### WORK INSTRUCTION
Count the lines in the records below that contain the word "Trace", and reply with only that number.

Stored entries:
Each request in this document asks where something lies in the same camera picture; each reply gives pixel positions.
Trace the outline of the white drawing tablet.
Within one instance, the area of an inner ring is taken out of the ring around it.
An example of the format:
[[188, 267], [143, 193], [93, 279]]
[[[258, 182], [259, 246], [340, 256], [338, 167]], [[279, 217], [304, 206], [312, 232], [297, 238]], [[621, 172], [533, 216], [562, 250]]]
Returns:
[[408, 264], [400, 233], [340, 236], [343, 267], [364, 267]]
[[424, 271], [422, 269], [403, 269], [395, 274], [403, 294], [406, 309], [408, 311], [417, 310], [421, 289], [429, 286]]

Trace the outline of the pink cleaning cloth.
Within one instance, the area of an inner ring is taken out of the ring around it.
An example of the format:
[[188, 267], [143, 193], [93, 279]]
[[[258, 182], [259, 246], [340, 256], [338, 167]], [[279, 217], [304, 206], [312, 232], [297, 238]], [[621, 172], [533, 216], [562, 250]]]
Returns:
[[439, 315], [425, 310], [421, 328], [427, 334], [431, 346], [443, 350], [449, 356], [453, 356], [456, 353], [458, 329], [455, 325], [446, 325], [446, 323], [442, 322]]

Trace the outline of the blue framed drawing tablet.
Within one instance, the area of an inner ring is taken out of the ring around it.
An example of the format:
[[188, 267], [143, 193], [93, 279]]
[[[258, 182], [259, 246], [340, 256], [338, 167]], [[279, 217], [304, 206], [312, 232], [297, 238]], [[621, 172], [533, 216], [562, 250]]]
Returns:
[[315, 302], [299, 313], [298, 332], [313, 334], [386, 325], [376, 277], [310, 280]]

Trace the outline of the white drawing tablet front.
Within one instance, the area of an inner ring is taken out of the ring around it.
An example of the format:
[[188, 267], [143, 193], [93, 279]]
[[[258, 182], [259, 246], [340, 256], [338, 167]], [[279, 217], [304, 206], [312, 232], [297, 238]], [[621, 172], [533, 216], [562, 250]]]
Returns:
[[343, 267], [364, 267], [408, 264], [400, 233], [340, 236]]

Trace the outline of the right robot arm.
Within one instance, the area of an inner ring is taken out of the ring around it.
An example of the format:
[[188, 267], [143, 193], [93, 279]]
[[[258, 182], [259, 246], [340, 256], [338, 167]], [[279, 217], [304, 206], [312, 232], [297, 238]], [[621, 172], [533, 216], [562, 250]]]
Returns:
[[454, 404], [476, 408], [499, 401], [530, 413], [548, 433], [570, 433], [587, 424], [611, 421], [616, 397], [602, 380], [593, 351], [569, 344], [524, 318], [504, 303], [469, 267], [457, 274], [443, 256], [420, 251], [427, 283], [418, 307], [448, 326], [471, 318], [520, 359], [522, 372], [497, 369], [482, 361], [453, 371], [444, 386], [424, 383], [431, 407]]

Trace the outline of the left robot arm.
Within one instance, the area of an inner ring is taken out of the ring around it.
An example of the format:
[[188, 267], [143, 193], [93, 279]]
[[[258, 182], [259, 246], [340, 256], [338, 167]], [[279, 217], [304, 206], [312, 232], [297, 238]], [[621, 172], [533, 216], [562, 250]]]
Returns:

### SOLUTION FOR THIS TASK
6